- Install Python 3, sklearn, numpy, pandas, matplotlib, and seaborn
- Install the lastest lightGBM. Follow instruction here:https://lightgbm.readthedocs.io/en/latest/Installation-Guide.html
- Install the lastest XGBoost. Follow instructuion here:http://xgboost.readthedocs.io/en/latest/build.html
- Make sure you have all the datasets downloaded - train_2016.csv, properties_2016.csv, train_2017.csv, properties_2017.csv, and zillow_data_dictionary.xlsx. You can find all the data here:https://www.kaggle.com/c/zillow-prize-1/data. It's called train_2016_v2.csv on kaggle site. Please change the name to train_2016.csv when running Jupyter notebook.
- Those datasets on Kaggle are zip files, please make sure you unzip it before use it.
- Please put all your datasets inside dataset folder (I put a placeholder file there), otherwise Jupyter notebook won't be able to find those datasets.
- I checked in capstone.ipynb again 10 minutes agao - around 4:05 pm (ET) 11.24.2017. Please use the latest one. Thanks.
- Zillow created “Zestimate” which gives customers a lot of information about homes and housing markets at no cost by using publicly available data.
- 7.5 million statistical and machine learning models that analyze hundreds of data points on each property are used by Zillow to create and improve “Zestimate”. They improved median margin of error from 14% to 5%. Zillow announced a Kaggle competition to improve the accuracy of “Zestimate” even further.
- Zillow competition has two rounds. The first round is to build a model to predict Zillow residual error. The final round is to build a home evaluation algorithm from ground up using all external data. My project will focus on the first round of the competition. The goal of capstone project is to build a model to improve Zillow residual error.
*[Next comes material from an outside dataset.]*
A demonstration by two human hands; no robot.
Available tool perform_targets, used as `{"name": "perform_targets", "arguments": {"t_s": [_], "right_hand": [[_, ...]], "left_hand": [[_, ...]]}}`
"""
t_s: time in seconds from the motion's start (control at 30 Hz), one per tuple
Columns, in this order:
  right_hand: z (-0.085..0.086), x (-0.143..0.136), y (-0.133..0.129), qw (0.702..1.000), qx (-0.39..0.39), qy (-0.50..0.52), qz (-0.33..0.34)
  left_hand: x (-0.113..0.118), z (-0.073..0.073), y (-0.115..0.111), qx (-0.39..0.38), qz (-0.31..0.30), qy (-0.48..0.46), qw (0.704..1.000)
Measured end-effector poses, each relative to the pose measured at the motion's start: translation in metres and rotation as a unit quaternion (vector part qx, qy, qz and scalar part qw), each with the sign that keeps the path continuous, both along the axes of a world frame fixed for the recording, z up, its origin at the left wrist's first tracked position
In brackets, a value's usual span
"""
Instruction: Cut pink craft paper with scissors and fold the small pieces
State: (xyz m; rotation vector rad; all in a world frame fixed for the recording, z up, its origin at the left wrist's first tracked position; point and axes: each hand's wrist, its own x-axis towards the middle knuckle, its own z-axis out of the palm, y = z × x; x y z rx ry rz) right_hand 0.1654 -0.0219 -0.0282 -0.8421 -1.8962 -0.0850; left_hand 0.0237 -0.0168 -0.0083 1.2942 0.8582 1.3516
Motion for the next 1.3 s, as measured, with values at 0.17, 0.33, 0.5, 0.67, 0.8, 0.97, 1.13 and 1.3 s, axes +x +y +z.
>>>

- This is a very typical supervised machine learning problem, because supervised learning algorithms learns and analyzes labeled training data and then generates function to predict output. Zillow gave the datasets of log error between Zestimate price and actual price for both 2016 and 2017 which are labeled data as well as Zillow asked for a prediction for log error. Similar machine learning tasks are weather apps predict the temperature for a given time and spamming emails prediction based on prior spamming information.
- A machine learning computer program is said to learn from experience E with respect to some class of task T and performance measure P, if its performance at tasks in T, as measured by P, improves with experience E. In this capstone project:
- P is Mean absolute error of predicted log error and actual log error.
- T is The log error prediction task.
- E is The process of the algorithm examining a large amount of historical data of log error.
- This is the link to all the datasets I am using: https://www.kaggle.com/c/zillow-prize-1/data Train_2016.csv,properties_2016.csv,Train_2017.csv,properties_2017.csv
- Models are evaluated on Mean Absolute Error between the predicted log error and the actual log error. The log error is logerror=log(Zestimate)−log(SalePrice)
- If I can build a model with a MAE that’s less than the MAE of base model, then the model passes evaluation.The reason I chose this evaluation metrics is that 1) this is provided by Zillow to evaluate actual competition. 2)Since every Zillow competition participant uses and publishes this evaluation metrics, I can compare my MAE with all the MAEs for Zillow competition participants’ models to get a sense how well I am doing among all the professionals around the world.
- First, exploratory data visualization was performed on couple aspects of the problem such as input dataset, missing values, non numerical data, distribution of targeted values, and coefficient of features with targeted values.
- After understanding dataset, data preprocessing was taken out to make sure training dataset was well prepared and valid.
- Then benchmark model was implemented with some optimal parameters and cross validation as well as tested it out with testing data against performance metric MAE.
- After benchmark model implementation, cross validation was improved and parameters were tuned to generate the second model - lightGBM model. lightGBM model was trained and tested out against MAE. It got a better MAE. XGBoost model was implemented and tuned after that.
- Eventually, a meta model - the combination of lightGBM and XGBoost models was born. The final combined model was tested out against 3 different testing datasets to check its consistency. The final model got the best MAE among all the models and it performed pretty consistent across all different test datasets.
- MAE for the final model is 0.06939.